Learn and evaluate embeddings

We examines various ways in which word embeddings from multi-modal contexts can be acquired. Adding different dimensions has the potential to exceed the limits on applying text data only. The embeddings we learn are based on the works of Zarrieß and Schlangen 2017 and are evaluated following the approach of Gupta et al. 2019.

Install Dependencies

We provide two conda environment files for python 3 (environment.yml) and python 2 (py2_environment.yml). The files lists all dependencies which can easily be installed using the commands

conda env create -f environment.yml

and

conda env create -f py2_environment.yml

Once the installation is completed, launch the conda environment using

conda activate eval

or

conda activate py2

We will use the eval environment by default, unless indicated differently.

Collect Data

Follow the instructions here to collect the data and place them in the same given hierarchical structure in this folder

~/eval_embeds/data

Download Baroni embeddings

bash training/download_baroni.sh

Train Embeddings

Preprocess Data

For more detailed instructions see details on preprocessing and extracting.
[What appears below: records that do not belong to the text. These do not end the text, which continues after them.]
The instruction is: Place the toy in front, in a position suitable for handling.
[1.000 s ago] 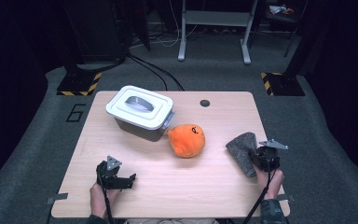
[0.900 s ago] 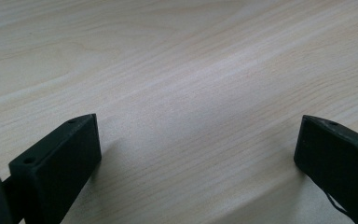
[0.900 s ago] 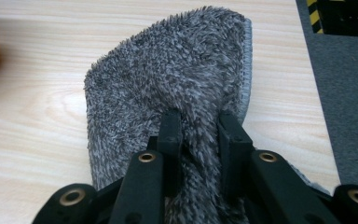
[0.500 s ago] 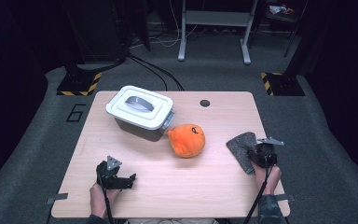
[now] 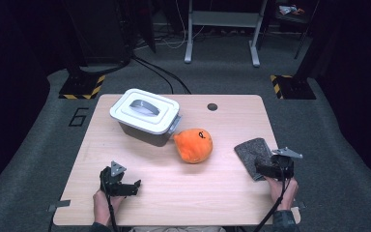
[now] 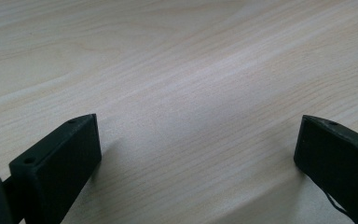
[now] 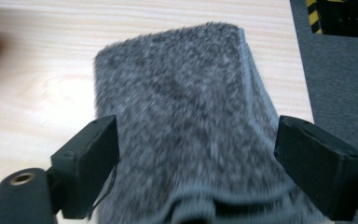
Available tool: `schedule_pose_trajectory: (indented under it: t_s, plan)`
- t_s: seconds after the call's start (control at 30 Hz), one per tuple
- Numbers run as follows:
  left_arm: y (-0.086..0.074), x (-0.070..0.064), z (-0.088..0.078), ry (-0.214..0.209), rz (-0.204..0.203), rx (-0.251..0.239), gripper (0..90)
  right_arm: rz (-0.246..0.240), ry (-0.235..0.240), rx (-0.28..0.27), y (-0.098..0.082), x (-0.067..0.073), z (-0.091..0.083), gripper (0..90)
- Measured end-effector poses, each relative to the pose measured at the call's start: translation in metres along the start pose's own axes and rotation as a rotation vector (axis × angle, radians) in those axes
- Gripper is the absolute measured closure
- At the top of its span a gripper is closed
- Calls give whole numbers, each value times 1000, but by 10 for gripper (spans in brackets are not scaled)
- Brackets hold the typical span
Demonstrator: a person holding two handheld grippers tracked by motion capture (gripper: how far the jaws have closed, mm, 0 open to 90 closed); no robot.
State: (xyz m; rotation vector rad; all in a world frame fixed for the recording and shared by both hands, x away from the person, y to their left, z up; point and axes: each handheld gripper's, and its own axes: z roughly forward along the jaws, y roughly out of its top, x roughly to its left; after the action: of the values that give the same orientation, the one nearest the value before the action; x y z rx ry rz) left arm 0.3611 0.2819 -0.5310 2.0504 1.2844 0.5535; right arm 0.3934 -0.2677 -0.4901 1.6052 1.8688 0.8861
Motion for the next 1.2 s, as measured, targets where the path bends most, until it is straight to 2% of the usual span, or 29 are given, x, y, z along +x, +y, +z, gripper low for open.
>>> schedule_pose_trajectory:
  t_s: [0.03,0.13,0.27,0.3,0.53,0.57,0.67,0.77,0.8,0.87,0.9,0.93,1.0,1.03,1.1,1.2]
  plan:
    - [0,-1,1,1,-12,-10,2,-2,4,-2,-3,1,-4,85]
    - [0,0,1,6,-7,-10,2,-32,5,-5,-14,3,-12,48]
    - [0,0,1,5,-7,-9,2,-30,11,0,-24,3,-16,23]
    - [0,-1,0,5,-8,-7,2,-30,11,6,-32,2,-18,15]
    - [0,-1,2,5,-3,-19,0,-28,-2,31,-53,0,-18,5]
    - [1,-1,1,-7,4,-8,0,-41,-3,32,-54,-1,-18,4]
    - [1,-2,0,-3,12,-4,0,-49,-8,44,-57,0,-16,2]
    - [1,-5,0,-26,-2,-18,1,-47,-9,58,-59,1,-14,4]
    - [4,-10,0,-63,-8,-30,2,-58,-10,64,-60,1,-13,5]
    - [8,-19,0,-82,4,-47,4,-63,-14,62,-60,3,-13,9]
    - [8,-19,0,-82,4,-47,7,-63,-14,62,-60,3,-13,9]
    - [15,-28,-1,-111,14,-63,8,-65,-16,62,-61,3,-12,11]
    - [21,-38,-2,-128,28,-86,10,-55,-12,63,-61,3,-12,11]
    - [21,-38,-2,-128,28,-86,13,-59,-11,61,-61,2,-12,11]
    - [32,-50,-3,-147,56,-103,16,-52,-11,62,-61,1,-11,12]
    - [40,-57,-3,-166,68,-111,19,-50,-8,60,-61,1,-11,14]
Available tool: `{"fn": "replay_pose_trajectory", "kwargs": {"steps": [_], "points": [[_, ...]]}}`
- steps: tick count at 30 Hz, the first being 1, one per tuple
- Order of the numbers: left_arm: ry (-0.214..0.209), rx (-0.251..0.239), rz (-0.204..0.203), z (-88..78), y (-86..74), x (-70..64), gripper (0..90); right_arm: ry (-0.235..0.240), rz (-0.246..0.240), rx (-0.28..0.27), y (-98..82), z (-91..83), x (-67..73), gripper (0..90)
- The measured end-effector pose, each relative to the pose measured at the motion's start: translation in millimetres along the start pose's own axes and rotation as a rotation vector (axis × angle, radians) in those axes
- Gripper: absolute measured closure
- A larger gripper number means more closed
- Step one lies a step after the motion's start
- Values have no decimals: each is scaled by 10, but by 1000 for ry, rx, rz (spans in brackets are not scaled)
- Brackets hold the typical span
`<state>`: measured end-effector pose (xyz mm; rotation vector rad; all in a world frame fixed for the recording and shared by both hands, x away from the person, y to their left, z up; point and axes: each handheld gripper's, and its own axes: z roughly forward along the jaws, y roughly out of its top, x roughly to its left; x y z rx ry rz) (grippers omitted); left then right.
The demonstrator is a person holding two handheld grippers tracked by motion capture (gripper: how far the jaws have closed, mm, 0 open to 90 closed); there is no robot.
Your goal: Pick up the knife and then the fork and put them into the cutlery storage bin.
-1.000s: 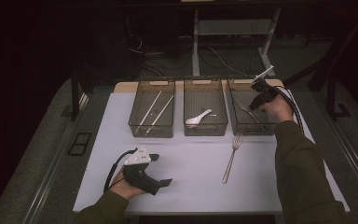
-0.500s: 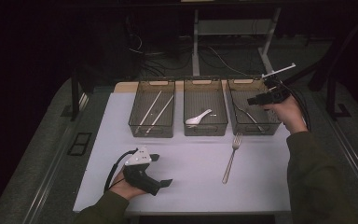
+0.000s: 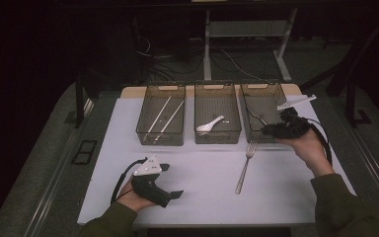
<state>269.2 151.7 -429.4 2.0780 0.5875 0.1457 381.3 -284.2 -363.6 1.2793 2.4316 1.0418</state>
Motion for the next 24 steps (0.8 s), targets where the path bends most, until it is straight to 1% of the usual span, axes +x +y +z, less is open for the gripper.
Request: {"fn": "replay_pose_trajectory", "kwargs": {"steps": [6,9,11,14,17,18,24], "points": [[0,1,-2,2,-1,0,0,37,-59,44,-207,46,256,835],[0,4,0,4,-1,2,0,46,-91,65,-269,63,362,865],[-1,3,0,2,-1,-2,0,56,-99,75,-307,71,427,889],[2,2,-2,-1,-4,1,0,67,-120,88,-353,89,518,894],[3,2,-3,-3,-5,3,0,90,-139,99,-400,124,618,894],[3,3,-2,-3,-5,3,0,95,-153,104,-415,142,649,894],[2,5,0,1,-4,1,0,116,-187,149,-462,276,798,895]]}}
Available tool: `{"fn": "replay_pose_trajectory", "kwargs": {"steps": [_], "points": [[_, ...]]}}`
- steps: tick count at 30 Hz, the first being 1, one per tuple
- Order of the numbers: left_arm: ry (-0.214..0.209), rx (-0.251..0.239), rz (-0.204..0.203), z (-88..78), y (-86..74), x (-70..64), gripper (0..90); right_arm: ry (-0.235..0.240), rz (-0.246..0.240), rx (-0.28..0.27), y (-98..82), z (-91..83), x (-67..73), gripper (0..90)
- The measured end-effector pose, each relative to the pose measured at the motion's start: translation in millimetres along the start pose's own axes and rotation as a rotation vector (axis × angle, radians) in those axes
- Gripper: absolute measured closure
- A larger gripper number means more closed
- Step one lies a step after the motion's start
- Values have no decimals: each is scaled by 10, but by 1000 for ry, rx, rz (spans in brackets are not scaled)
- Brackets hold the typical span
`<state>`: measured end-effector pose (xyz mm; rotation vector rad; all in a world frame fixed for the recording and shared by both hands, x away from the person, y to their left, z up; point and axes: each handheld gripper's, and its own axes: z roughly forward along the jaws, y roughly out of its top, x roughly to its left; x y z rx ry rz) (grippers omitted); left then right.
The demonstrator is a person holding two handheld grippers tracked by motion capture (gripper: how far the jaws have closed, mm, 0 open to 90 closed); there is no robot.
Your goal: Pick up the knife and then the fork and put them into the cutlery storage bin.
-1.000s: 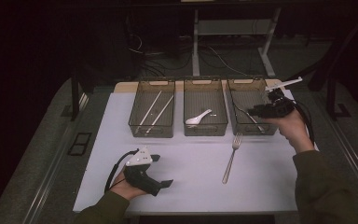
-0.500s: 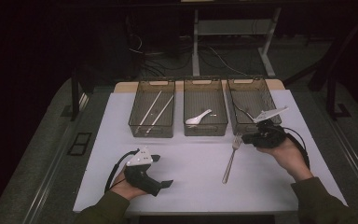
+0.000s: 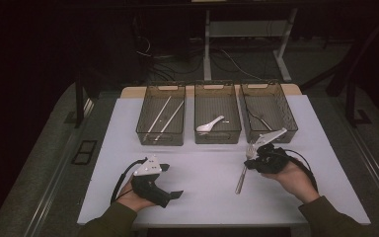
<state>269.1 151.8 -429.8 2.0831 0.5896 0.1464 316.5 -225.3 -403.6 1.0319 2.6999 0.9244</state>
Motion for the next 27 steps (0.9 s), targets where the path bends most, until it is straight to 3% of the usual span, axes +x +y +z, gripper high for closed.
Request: {"fn": "replay_pose_trajectory", "kwargs": {"steps": [7,16,27], "points": [[-2,8,5,0,2,-2,0,11,-35,53,35,218,76,895],[-4,9,3,6,-1,3,0,9,-59,103,37,371,132,896],[-3,6,2,2,-2,2,0,5,-64,135,-3,336,164,896]]}}
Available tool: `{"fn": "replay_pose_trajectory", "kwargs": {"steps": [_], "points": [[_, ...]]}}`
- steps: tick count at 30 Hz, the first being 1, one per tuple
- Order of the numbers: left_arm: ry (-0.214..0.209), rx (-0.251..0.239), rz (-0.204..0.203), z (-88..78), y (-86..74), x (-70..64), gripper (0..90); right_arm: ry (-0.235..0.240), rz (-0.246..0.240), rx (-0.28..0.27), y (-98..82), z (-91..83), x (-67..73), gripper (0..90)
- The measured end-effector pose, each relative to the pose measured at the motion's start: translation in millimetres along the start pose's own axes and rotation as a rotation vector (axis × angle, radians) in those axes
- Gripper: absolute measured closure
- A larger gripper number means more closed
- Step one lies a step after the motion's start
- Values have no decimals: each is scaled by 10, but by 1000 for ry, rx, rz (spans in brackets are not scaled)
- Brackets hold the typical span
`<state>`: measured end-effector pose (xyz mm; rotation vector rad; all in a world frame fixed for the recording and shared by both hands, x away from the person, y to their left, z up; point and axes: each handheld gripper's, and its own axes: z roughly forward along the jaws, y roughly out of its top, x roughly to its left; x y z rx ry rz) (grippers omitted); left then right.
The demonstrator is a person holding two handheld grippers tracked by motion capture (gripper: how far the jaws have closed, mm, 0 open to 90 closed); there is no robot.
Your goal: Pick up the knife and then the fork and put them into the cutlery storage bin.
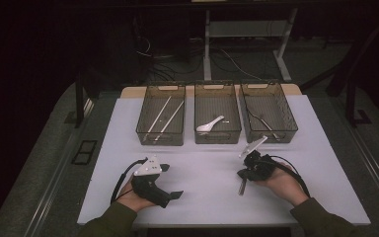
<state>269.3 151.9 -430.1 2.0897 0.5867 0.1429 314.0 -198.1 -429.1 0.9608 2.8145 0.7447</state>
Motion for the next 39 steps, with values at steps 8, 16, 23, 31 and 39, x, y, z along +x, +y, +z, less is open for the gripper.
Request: {"fn": "replay_pose_trajectory", "kwargs": {"steps": [8,16,23,31,39], "points": [[0,-5,-1,-2,1,0,0,-9,10,25,-123,-82,-14,897],[1,-1,1,-2,3,-3,0,13,-6,29,-185,-112,96,896],[2,-5,-2,-3,1,-3,0,10,-4,50,-280,-160,130,897],[0,3,4,-2,4,-3,0,-19,17,67,-513,-292,111,897],[1,5,6,-4,5,-1,0,-72,68,81,-705,-418,-51,897]]}}
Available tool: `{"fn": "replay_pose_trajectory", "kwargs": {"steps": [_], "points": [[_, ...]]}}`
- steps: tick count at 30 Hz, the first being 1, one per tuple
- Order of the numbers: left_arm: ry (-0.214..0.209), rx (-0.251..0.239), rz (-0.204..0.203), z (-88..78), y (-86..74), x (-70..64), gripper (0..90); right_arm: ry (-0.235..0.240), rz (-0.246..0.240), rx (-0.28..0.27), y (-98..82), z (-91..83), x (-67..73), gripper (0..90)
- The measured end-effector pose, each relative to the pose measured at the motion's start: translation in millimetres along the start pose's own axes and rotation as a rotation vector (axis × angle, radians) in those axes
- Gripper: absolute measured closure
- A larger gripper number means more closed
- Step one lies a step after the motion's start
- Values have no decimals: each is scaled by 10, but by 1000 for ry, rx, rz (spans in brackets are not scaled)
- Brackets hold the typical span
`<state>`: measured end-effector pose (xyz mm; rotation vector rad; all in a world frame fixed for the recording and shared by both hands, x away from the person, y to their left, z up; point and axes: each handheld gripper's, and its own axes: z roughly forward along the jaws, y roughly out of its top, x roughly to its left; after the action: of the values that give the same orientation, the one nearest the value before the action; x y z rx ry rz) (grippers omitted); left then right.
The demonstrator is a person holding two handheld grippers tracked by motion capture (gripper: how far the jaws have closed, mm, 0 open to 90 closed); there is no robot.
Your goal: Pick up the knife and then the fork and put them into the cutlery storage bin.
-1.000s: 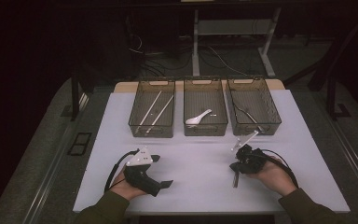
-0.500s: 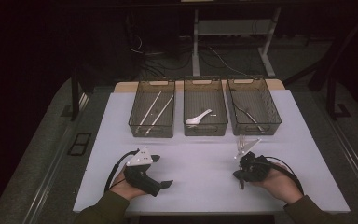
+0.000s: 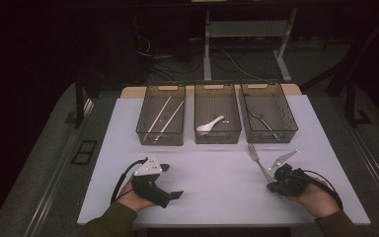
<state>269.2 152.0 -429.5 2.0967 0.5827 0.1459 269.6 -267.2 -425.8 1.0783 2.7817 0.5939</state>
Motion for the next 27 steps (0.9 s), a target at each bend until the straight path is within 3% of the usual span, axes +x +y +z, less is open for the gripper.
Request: {"fn": "replay_pose_trajectory", "kwargs": {"steps": [11,15,21,27], "points": [[1,-1,-1,3,0,1,0,-57,47,29,-137,-84,-244,897],[1,5,1,1,3,2,0,-49,51,34,-130,-89,-271,896],[2,-2,-5,8,2,0,0,-21,57,8,-26,-194,-331,810],[3,-3,-7,13,3,-3,0,-43,61,40,222,-159,-420,722]]}}
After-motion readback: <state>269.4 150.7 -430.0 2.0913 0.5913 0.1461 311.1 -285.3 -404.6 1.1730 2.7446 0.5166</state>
Activate python 2 conda environment

conda activate py2

Install sklearn-theano following the instructions here.

Compiling the referring expressions

python training/Preproc/preproc_refexps.py

Compiling the bounding boxes of the image regions of interest

python training/Preproc/preproc_region_defs.py

Extract heads from referring expressions, using POS-based patterns

python training/Preproc/refexp_heads.py

Extract features

python training/ExtractFeats/extract_feats.py

Learn embeddings

Activate eval conda environment

conda activate eval

To learn all embeddings run

bash training/train_all_embeddings.sh

All embeddings can be found in:

~/eval_embeds/data/embeddings/
|-- baroni_400dim.txt # textual embeddings trained on large web corpus
|-- den_300dim.txt # denotational embeddings
|-- denref_600dim.txt # concatenated denotational and standard textual embeddings
|-- ref_300dim.txt # standard textual embeddings
|-- sit_300dim.txt # situational embeddings
|-- vis_1031dim.txt # visual embeddings

Evaluation

Corresponding embedding names and dimensions. Useful for evaluating individual embeddings.

embed_name	embed_dim
'baroni'	400
'den'	300
'denref'	600
'ref'	300
'sit'	300
'vis'	1031

Similarity and Relatedness

Run evaluation on some standard similarity benchmarks (correlations with human judgements, hypernym directionality).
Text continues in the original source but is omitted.